> [TASK BRIEF]:
Give again, word for word, each line of the data from the first through the one containing "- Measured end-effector". Pictures stay out.

> [INFORMATION SUPPLIED]:
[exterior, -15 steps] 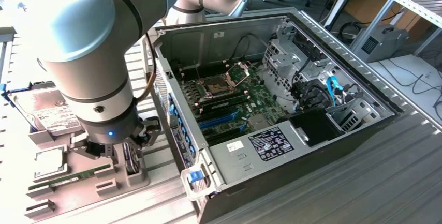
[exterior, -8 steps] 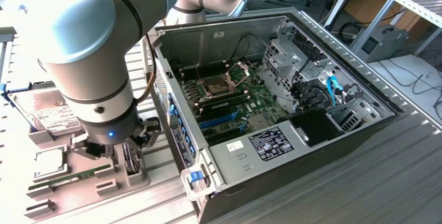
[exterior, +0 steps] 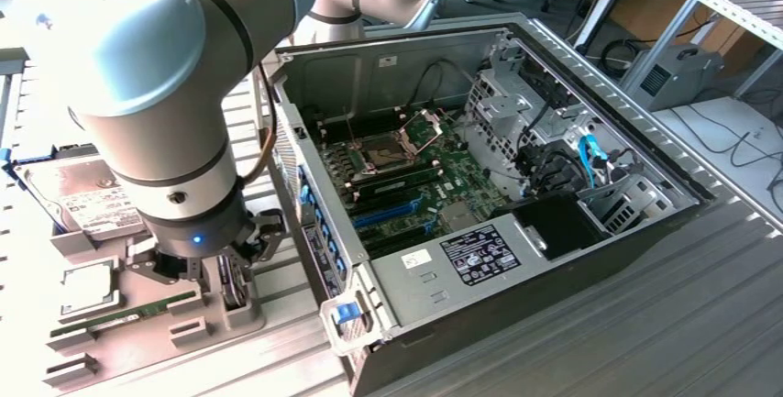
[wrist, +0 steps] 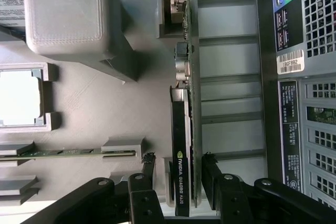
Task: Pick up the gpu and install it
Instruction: 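Pick up the gpu and move the gpu toward the slot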
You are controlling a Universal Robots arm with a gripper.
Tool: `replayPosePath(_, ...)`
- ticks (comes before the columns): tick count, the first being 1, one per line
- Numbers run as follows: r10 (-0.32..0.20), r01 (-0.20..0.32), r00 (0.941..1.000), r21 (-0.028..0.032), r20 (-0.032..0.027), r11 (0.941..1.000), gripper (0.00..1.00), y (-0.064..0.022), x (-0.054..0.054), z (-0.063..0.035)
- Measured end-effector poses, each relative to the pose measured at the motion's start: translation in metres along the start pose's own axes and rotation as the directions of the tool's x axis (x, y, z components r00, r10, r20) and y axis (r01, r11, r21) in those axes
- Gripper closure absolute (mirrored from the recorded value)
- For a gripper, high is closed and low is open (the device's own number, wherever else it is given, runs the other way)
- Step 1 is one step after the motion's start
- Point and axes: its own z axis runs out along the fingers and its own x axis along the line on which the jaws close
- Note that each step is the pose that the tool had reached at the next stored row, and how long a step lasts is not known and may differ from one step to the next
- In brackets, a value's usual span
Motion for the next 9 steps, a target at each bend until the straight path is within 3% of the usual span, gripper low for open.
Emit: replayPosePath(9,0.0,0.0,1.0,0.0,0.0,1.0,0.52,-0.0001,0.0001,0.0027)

> [WRITTEN REPLY]:
[exterior, -15 steps] 
[exterior, -8 steps] 
[exterior, +0 steps] 
[wrist, +0 steps] 
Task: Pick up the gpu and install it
Instruction: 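Pick up the gpu and move the gpu toward the slot
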You are controlling a Universal Robots arm with a gripper.
Tool: `replayPosePath(_, ...)`
- ticks (comes before the columns): tick count, the first being 1, one per line
- Numbers run as follows: r10 (-0.32..0.20), r01 (-0.20..0.32), r00 (0.941..1.000), r21 (-0.028..0.032), r20 (-0.032..0.027), r11 (0.941..1.000), gripper (0.00..1.00), y (-0.064..0.022), x (-0.054..0.054), z (-0.063..0.035)
- Measured end-effector poses, each relative to the pose measured at the motion's start: translation in metres along the start pose's own axes and rotation as the directions of the tool's x axis (x, y, z components r00, r10, r20) and y axis (r01, r11, r21) in those axes

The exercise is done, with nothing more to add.